Ten-fold cross-validation was utilized to calculate the binary classification performances (Ren et al., 2018).

Performance Measurements

A binary classification problem was usually evaluated by the performance metrics accuracy (Acc), sensitivity (Sn), and specificity (Sp) (Xu et al., 2017; Ye et al., 2017). There were two classes of samples in a binary classification problem, denoted as Positive and Negative ones, respectively. There were P and N samples in the classes of Positive and Negative samples. Sensitivity (Sn) was defined as the percentage of correctly predicted positive samples, i.e., Sn = TP/P, where TP (True Positive) was the number of correctly predicted positive samples, and FN (False Negative) was defined as FN = P-TP. The measurement Specificity (Sp) was defined as the percentage of correctly predicted negative samples, i.e., Sp = TN/N, and the number of false positive samples (FP) was defined as FP = N-TN. The overall accuracy was Acc = (TP + TN)/(P + N).

The balanced accuracy [bAcc = (Sn + Sp)/2] was usually utilized to evaluate the classification model without generating bias for a dataset with significantly different numbers of positive and negative samples (Feng et al., 2018). Matthew’s correlation coefficient (MCC) was defined as MCC = (TP × TN-FP × FN)/sqrt[(TP + FP) × (TP + FN) × (TN + FP) × (TN + FN)], where sqrt() is the squared root (Xu et al., 2018; Zhang et al., 2018; Zhao et al., 2018).

Experimental Design

This study modeled the early detection of breast cancer as a binary classification problem, due to the fact that there were much fewer samples in stage IV than the other three stages. A binary classification problem was defined as a discrimination function to separate samples between stages I/II and III/IV. The investigations in this study were planned as shown in the outline in Figure 1.

FIGURE 1

Figure 1. Experimental design of this study. Pairs of three filters and three RFE feature selection algorithms were evaluated for their binary classification performances on the datasets with different age groups. Three binary classifiers were utilized to calculate the classification performances.

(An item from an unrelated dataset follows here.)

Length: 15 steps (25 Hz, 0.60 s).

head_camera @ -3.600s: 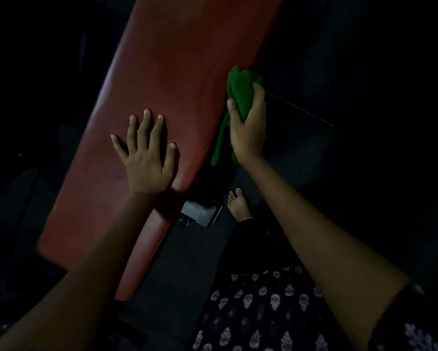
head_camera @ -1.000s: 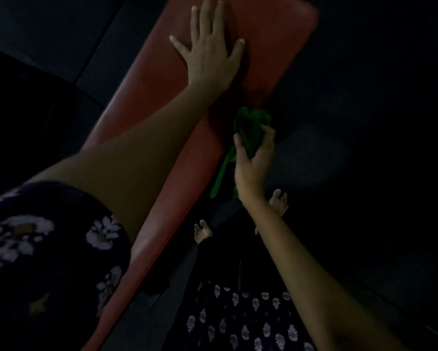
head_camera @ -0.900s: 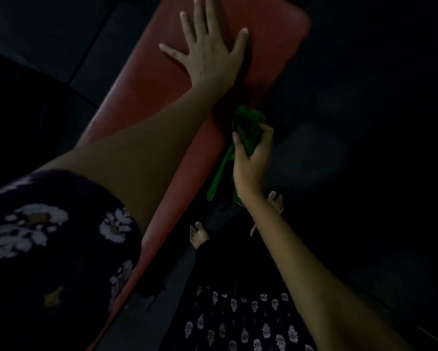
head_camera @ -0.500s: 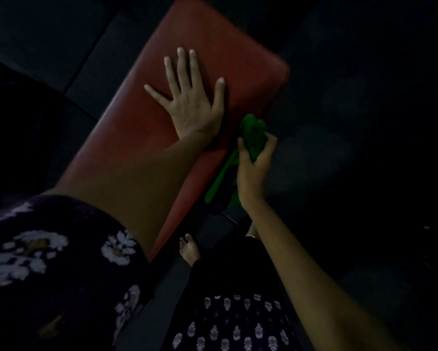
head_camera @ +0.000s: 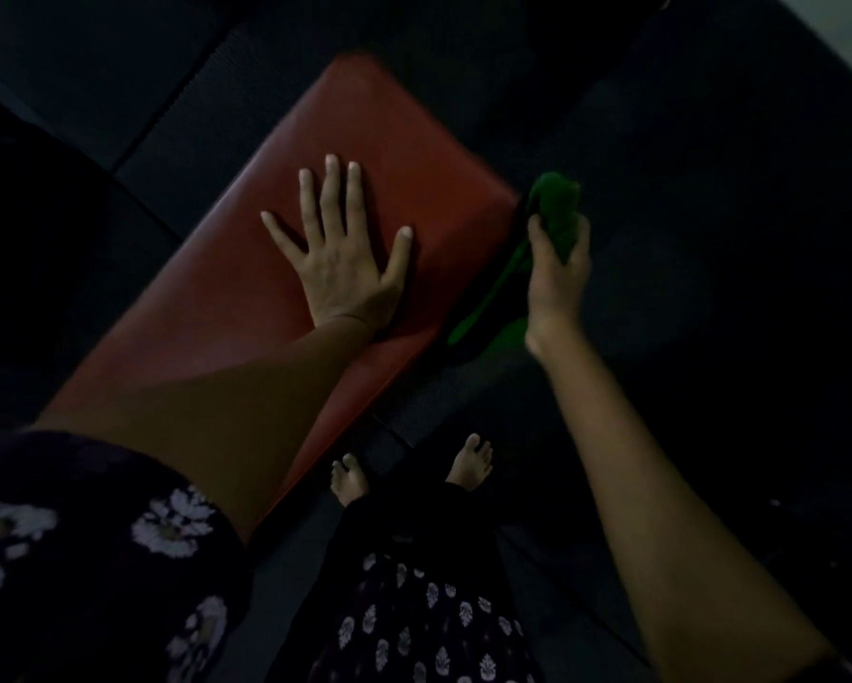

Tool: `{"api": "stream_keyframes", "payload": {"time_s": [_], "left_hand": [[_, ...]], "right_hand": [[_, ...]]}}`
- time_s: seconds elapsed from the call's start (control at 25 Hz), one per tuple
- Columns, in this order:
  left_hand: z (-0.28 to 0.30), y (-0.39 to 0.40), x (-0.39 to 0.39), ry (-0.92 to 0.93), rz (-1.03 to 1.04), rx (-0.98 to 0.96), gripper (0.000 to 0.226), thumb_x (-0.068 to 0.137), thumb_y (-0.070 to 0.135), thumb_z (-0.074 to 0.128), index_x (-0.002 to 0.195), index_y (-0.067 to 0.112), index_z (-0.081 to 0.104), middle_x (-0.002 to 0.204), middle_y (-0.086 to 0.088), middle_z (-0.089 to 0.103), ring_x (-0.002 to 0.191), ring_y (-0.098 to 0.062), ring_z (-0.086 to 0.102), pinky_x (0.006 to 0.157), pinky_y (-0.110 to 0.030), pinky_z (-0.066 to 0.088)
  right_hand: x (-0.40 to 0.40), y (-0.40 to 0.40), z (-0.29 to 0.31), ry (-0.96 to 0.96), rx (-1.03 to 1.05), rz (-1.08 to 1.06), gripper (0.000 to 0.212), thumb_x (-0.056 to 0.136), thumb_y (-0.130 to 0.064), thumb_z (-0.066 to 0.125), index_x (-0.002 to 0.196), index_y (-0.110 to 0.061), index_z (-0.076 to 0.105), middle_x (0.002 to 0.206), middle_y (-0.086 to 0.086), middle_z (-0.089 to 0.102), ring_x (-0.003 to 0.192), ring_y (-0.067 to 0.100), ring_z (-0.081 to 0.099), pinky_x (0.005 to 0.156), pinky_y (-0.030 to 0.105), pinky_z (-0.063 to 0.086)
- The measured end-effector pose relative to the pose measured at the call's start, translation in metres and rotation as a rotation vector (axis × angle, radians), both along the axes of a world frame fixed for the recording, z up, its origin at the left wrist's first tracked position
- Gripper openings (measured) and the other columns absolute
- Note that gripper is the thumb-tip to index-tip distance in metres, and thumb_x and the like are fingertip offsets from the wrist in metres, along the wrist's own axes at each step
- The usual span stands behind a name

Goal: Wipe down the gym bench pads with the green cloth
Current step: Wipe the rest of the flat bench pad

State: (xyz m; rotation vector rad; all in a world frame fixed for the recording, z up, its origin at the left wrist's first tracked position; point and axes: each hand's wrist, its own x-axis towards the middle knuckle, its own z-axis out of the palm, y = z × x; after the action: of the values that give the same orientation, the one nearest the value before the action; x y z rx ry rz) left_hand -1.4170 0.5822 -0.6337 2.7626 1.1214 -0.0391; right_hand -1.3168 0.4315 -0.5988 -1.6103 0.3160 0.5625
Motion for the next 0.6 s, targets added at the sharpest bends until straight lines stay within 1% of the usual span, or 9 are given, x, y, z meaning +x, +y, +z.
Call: {"api": "stream_keyframes", "payload": {"time_s": [0.04,0.08,0.12,0.2,0.24,0.32,0.44,0.48,0.6], "left_hand": [[0.002,0.006,0.007,0.000,0.006,0.016,0.074,0.090,0.060,0.030,0.150,0.018,0.018,0.158,-0.003,0.013,0.146,-0.026,0.005,0.107,-0.052,-0.019],[0.011,-0.005,0.000,-0.014,0.025,-0.001,0.075,0.089,0.060,0.029,0.150,0.017,0.018,0.158,-0.003,0.014,0.146,-0.026,0.005,0.108,-0.055,-0.016],[0.019,-0.003,0.005,-0.037,0.037,-0.022,0.076,0.089,0.060,0.028,0.150,0.016,0.018,0.158,-0.003,0.014,0.146,-0.026,0.005,0.108,-0.058,-0.013],[0.020,-0.011,0.001,-0.018,0.021,-0.025,0.077,0.088,0.061,0.027,0.150,0.016,0.017,0.158,-0.003,0.014,0.146,-0.026,0.005,0.109,-0.061,-0.009],[0.019,-0.010,0.001,-0.020,0.013,-0.031,0.077,0.088,0.060,0.028,0.150,0.016,0.017,0.158,-0.004,0.014,0.146,-0.027,0.005,0.108,-0.062,-0.008],[0.017,-0.002,0.003,-0.030,0.028,-0.045,0.077,0.088,0.059,0.030,0.149,0.015,0.019,0.157,-0.006,0.017,0.145,-0.028,0.008,0.108,-0.063,-0.006],[0.017,-0.008,0.003,-0.038,0.002,-0.037,0.076,0.088,0.059,0.032,0.148,0.014,0.022,0.155,-0.009,0.023,0.143,-0.028,0.011,0.108,-0.061,-0.006],[0.017,-0.006,0.002,-0.027,0.008,-0.035,0.076,0.087,0.059,0.032,0.147,0.014,0.023,0.154,-0.009,0.024,0.143,-0.028,0.011,0.108,-0.060,-0.006],[0.016,-0.004,0.002,-0.020,-0.002,-0.043,0.075,0.087,0.060,0.032,0.146,0.014,0.024,0.153,-0.009,0.025,0.142,-0.027,0.012,0.109,-0.060,-0.004]], "right_hand": [[0.026,0.002,0.004,-0.026,-0.026,0.127,0.013,0.089,-0.013,0.061,0.096,-0.023,0.057,0.089,-0.007,0.062,0.080,0.006,0.059,0.075,0.021,0.048],[0.054,0.004,0.009,-0.006,-0.069,0.325,0.012,0.087,-0.012,0.063,0.091,-0.022,0.059,0.084,-0.006,0.062,0.074,0.004,0.059,0.070,0.019,0.048],[0.080,0.007,0.015,0.007,-0.160,0.555,0.011,0.086,-0.012,0.065,0.088,-0.022,0.061,0.081,-0.007,0.062,0.070,0.001,0.059,0.065,0.016,0.048],[0.112,0.013,0.026,0.042,-0.331,0.964,0.011,0.084,-0.013,0.067,0.094,-0.018,0.063,0.080,-0.008,0.060,0.068,-0.001,0.057,0.060,0.011,0.046],[0.121,0.018,0.025,0.048,-0.380,1.072,0.017,0.084,-0.015,0.068,0.101,-0.015,0.064,0.080,-0.007,0.060,0.069,0.000,0.056,0.060,0.011,0.045],[0.129,0.040,0.025,-0.008,-0.382,1.172,0.021,0.084,-0.018,0.068,0.104,-0.012,0.062,0.079,-0.007,0.058,0.071,0.003,0.055,0.061,0.013,0.043],[0.123,0.086,0.021,-0.192,-0.401,1.190,0.015,0.086,-0.025,0.066,0.096,-0.019,0.056,0.079,-0.012,0.055,0.076,0.008,0.054,0.066,0.025,0.043],[0.121,0.099,0.020,-0.229,-0.403,1.190,0.015,0.086,-0.027,0.065,0.095,-0.020,0.055,0.079,-0.013,0.055,0.078,0.009,0.055,0.067,0.026,0.043],[0.123,0.093,0.017,-0.175,-0.341,1.175,0.017,0.086,-0.023,0.066,0.097,-0.023,0.053,0.080,-0.015,0.055,0.083,0.011,0.056,0.072,0.028,0.043]]}}
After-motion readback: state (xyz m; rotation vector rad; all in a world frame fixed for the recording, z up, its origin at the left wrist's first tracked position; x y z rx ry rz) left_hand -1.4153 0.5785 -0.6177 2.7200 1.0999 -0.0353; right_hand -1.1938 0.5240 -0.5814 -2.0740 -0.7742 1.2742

First, a given dataset was screened by variance, which was defined as the average of the squared deviations from the mean in the Python numpy.var(). This study supposed that an OMIC-feature with a large standard deviation may be clinically detected more easily. Thus, this step kept 10,000 features with the largest standard deviations for further biomarker screening.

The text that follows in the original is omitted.